WHAT TO WORK ON> Collect all lines from the records below that include the word "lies".

TASK DATA>

Content starts

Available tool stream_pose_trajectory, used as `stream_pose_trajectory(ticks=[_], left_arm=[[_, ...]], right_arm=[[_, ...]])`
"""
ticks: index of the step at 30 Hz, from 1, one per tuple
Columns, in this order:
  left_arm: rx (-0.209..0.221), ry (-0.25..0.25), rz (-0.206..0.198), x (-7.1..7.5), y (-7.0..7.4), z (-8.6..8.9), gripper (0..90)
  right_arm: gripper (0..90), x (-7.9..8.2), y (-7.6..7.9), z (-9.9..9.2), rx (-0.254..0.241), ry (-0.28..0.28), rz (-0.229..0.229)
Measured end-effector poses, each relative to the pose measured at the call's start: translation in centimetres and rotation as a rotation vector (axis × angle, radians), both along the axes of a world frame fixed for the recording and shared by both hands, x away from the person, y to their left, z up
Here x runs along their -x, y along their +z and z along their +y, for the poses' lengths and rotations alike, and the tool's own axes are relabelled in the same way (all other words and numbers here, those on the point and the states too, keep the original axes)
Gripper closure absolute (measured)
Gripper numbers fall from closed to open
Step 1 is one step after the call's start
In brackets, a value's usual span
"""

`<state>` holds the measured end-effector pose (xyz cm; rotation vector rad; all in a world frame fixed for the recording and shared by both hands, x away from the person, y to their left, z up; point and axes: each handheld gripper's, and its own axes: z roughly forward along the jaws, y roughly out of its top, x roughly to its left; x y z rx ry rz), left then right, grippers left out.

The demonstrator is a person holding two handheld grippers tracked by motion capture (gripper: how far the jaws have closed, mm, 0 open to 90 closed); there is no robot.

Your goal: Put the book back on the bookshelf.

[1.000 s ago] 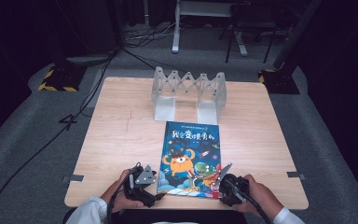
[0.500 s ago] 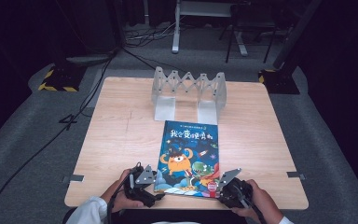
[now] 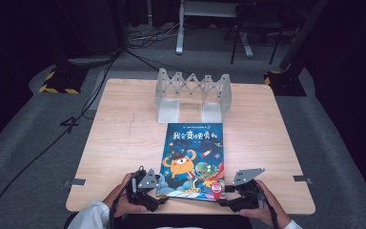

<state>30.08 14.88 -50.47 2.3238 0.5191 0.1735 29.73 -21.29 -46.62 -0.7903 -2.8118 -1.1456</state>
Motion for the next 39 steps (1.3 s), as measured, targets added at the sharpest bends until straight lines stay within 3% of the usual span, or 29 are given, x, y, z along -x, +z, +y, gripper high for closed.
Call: stream_pose_trajectory(ticks=[9, 14, 19, 24, 32, 39], left_arm=[[0.002, 0.004, -0.001, 0.1, 0.0, 0.1, 17.2], [-0.001, 0.0, -0.004, 0.0, 0.0, 0.1, 17.1], [-0.002, -0.001, -0.003, 0.0, 0.0, 0.1, 17.1], [-0.001, -0.001, -0.004, 0.0, 0.0, 0.1, 17.1], [-0.006, 0.005, -0.01, 0.1, 0.0, 0.1, 16.8], [-0.013, 0.014, -0.008, 0.1, 0.0, 0.0, 15.3]], right_arm=[[37.7, -1.8, 1.2, -0.4, -0.17, 0.005, 0.043], [35.5, -2.6, 1.4, -0.6, -0.204, 0.018, 0.082], [35.6, -3.9, 0.6, -0.8, -0.22, -0.018, 0.129], [35.5, -4.9, 0.3, -0.3, -0.206, -0.052, 0.105], [34.7, -6.2, 0.2, 0.1, -0.234, -0.07, 0.081], [33.0, -6.7, 0.1, 0.4, -0.197, -0.086, 0.068]])
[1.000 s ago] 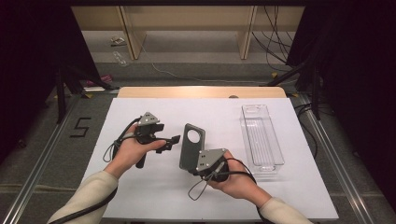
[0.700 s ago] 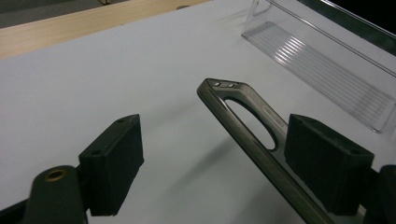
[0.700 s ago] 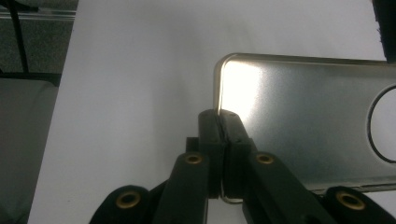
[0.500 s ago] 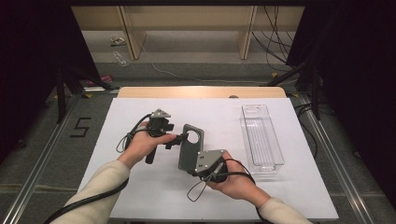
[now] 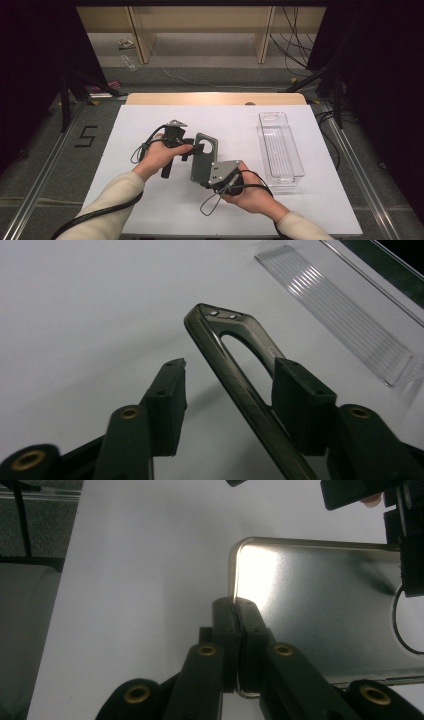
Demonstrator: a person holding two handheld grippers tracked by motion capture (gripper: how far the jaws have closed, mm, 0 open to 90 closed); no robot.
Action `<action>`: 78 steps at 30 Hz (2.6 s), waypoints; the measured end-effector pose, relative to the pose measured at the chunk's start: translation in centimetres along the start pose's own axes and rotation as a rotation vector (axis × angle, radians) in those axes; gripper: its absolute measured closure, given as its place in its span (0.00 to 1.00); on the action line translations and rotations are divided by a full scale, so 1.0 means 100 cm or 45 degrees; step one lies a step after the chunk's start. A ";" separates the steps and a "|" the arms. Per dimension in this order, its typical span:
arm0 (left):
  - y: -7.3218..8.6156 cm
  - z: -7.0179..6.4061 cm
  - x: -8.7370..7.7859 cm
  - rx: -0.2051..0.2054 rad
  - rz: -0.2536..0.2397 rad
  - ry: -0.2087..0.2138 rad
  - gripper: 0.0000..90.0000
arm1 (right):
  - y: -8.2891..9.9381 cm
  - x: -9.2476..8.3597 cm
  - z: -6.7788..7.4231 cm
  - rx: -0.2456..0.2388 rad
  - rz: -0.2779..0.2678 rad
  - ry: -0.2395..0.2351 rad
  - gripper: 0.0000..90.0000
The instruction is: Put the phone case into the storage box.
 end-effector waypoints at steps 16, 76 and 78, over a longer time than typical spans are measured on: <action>-0.006 -0.013 -0.007 -0.144 -0.028 0.047 0.82 | 0.006 0.011 0.003 -0.034 0.050 0.003 1.00; 0.007 -0.005 -0.073 0.082 -0.535 0.001 0.90 | 0.004 -0.022 -0.064 0.587 -0.430 0.427 0.20; 0.006 -0.006 -0.074 0.089 -0.536 0.001 0.90 | 0.004 -0.023 -0.065 0.601 -0.435 0.432 0.20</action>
Point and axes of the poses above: each handheld gripper's, and its own axes: x roughly forward along the jaws, y roughly out of its underside, z roughly to its left, the point moved 7 cm from there along x, roughly forward along the jaws, and after that the axes turned 5 degrees about x, right-handed, at the moved point
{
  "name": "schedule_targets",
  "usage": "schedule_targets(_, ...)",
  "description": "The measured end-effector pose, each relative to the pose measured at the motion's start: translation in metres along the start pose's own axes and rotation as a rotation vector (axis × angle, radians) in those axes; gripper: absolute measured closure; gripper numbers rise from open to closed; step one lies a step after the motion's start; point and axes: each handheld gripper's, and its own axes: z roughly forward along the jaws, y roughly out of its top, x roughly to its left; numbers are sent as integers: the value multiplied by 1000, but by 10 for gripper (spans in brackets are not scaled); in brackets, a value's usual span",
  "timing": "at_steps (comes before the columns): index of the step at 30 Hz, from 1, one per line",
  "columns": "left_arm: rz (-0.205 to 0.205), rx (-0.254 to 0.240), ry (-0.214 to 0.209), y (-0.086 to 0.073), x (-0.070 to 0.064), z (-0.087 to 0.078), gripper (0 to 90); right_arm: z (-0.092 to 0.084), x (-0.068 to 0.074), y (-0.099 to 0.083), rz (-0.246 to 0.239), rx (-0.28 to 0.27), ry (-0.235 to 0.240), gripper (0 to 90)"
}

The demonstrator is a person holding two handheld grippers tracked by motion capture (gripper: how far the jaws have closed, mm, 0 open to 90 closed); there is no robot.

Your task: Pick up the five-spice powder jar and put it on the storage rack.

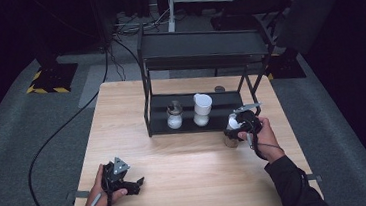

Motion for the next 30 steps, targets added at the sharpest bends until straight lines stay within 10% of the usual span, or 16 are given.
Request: schedule_targets(30, 0, 0, 0, 0, 0, 0, 4, -7, 2, 2, -23, -16, 11, 301)
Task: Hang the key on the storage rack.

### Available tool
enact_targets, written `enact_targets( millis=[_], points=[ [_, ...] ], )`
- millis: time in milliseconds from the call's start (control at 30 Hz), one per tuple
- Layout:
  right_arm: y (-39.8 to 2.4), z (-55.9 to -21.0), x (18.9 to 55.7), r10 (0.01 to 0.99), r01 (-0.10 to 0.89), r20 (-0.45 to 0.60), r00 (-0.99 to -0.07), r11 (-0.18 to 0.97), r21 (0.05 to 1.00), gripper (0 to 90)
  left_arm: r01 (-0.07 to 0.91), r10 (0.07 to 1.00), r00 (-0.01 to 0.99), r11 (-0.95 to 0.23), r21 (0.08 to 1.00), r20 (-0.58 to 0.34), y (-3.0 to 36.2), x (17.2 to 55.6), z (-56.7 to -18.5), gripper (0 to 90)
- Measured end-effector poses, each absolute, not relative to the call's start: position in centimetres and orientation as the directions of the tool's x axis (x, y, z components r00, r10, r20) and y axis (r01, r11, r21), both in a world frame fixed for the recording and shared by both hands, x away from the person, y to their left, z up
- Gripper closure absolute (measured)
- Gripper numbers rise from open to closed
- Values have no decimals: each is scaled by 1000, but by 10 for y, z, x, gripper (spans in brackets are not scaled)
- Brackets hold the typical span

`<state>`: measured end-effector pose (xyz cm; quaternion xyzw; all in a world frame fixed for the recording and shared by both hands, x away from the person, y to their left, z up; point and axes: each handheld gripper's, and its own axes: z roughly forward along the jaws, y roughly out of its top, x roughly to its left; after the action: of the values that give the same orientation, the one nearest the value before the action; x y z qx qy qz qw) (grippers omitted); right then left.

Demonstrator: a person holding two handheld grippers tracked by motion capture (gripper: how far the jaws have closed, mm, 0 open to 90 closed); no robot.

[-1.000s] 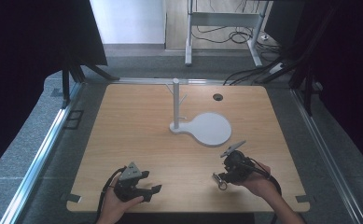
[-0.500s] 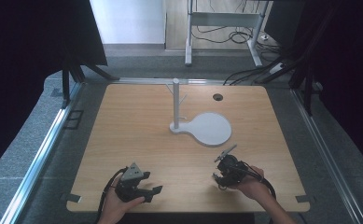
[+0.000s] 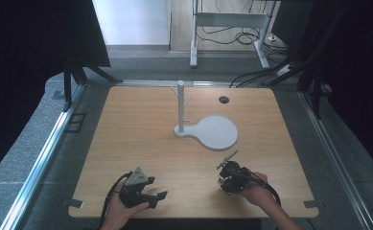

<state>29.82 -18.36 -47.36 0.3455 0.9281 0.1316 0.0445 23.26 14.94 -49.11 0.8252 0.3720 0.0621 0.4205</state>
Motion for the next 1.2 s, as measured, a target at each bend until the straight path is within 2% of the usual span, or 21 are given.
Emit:
enact_targets(
  millis=[400,1200],
  points=[
    [-186,-476,296,648,623,-4,-762,734,271,813,565,659,721,-378,734,-215,148,233,-493,262],
    [-192,-465,298,648,617,10,-762,721,316,830,567,660,722,-392,724,-209,146,234,-496,262]
  ],
)
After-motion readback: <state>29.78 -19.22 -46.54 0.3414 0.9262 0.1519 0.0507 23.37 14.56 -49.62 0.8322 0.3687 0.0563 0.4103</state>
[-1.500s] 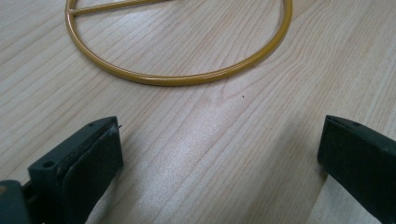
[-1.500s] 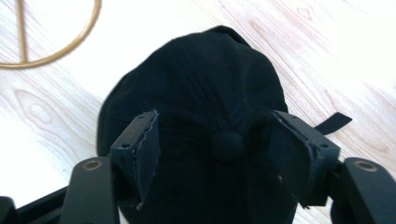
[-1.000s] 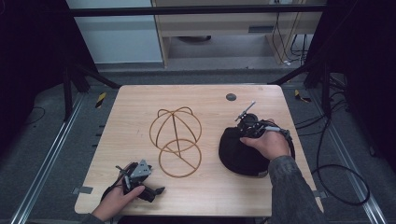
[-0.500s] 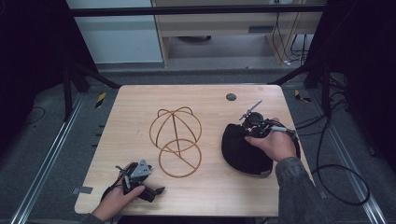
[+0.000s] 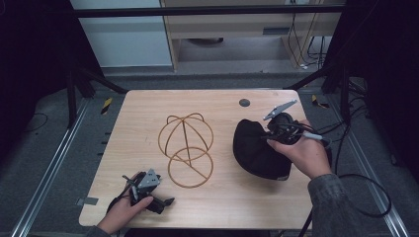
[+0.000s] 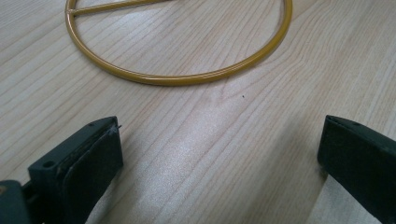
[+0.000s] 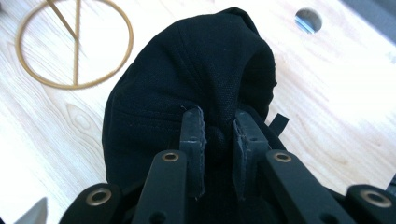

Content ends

ANSWER BOX>
Action `<action>`: 78 steps at 30 Hz (2.6 s), waypoints; the measured end-effector pose, relative to the pose measured at the chunk's start: translation in centimetres along the start pose's own axes and rotation as a rotation vector (axis × angle, radians) in those axes; gripper: its absolute measured closure, given as its place in its span (0.00 to 1.00); on the action line translations and rotations are divided by a full scale, so 1.0 means 100 cm or 45 degrees; step one lies a step after the chunk's start. A ";" separates the steps and a "|" the arms. Per dimension in this order, its typical span:
  "description": "The measured end-effector pose, each relative to the pose measured at the motion's start: translation in metres along the start pose's own axes and rotation as a rotation vector (axis × angle, radians) in those axes; gripper: absolute measured closure; gripper numbers rise from open to closed; step one lies a step after the motion's start; point and axes: each handheld gripper's, and its own axes: z roughly forward along the jaws, y roughly out of its top, x roughly to its left; numbers are sent as integers: the value multiplied by 1000, but by 10 for gripper (spans in brackets are not scaled); in brackets, a value's usual span",

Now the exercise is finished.